The playwright invents a fictional reporter from Look magazine, Michael McCormick, to annotate the history for viewers and to keep the 90-minute play in motion. A young admirer of Lombardi, McCormick arrives in Wisconsin to live at the Lombardi home while observing the coach during the week leading up to the big game.

"I want to see what it is about you that makes you win," McCormick tells Lombardi.

McCormick talks to players, engages in long, boozy chats with Lombardi's neglected wife Marie and dogs the volatile coach on and off the practice field. In the process, crucial moments from Lombardi's life pop up. That discouraged night back in Englewood, New Jersey, when he nearly gave up coaching football to work for bank. The day Lombardi devised his celebrated power sweep play, complete with diagram.

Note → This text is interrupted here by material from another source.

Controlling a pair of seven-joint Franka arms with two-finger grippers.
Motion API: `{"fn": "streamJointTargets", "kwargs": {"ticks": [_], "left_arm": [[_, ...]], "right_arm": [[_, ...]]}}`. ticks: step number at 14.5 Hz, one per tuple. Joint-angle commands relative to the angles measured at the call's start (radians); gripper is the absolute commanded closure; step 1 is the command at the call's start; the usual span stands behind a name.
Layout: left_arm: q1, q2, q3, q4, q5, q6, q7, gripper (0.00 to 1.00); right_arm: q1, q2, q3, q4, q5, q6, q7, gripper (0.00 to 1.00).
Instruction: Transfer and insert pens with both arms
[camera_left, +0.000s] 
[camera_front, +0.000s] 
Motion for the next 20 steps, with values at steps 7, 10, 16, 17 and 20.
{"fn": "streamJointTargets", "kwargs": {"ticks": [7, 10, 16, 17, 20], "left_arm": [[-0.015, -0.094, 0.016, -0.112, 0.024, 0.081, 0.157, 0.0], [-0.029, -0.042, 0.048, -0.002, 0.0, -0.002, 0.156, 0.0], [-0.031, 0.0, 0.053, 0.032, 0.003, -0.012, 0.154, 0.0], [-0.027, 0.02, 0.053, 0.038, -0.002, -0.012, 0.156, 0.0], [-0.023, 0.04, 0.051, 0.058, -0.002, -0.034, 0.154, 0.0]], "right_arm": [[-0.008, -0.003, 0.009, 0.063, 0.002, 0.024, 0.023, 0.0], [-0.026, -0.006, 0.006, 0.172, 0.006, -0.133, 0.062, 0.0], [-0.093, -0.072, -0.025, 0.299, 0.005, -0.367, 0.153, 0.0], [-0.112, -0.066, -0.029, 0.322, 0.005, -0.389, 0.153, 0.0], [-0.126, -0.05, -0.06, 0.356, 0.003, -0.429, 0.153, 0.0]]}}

What's not so complete is Simonson's exploration of Lombardi's inner self. Several pep talks and brow-beatings of players reveal only so much about the man. With Marie depicted as a functioning alcoholic and the couple as having a seemingly-estranged son (who's scarcely mentioned at all in the script), it's apparent that Lombardi's private life suffered from his professional obsessions. It would be good to learn more about those personal dynamics and through them more about the man behind the legend.

Considerable time is spent developing a conflict between Lombardi and McCormick over his story, which demonstrates the coach's controlling ways but also diverts the play's focus from Lombardi and football over to a fictional character.

Aw, I'm being fussy. This show's potential crowd is likely to enjoy Simonson's neat mix of Lombardi quotes and pigskin lore. Director Thomas Kail and his designers make the most of Circle in the Square's appropriately stadium-like space to enhance the story with video bits and evocative sound-and-light mixes. Forceful performances bring the characters to life.

Swigging Pepto-Bismol, a handsomely grizzled Lauria looks very much like the squat, paunchy Lombardi and easily assumes the coach's thundering ways. Often very funny, yet poignant, Judith Light creates a wry, poker-faced Marie whose wisdom shines behind an alcoholic haze. Always a dynamic actor, Keith Nobbs lends McCormick a strong sense of urgency (plus a hard-edged Jersey accent that sure doesn't sound like Bergen County to my Oradell-bred ears). Easygoing Bill Dawes is very much a sporty golden boy as Paul Hornung, solidly backed by Chris Sullivan and Robert Christopher Riley respectively as teammates Jim Taylor and Dave Robinson.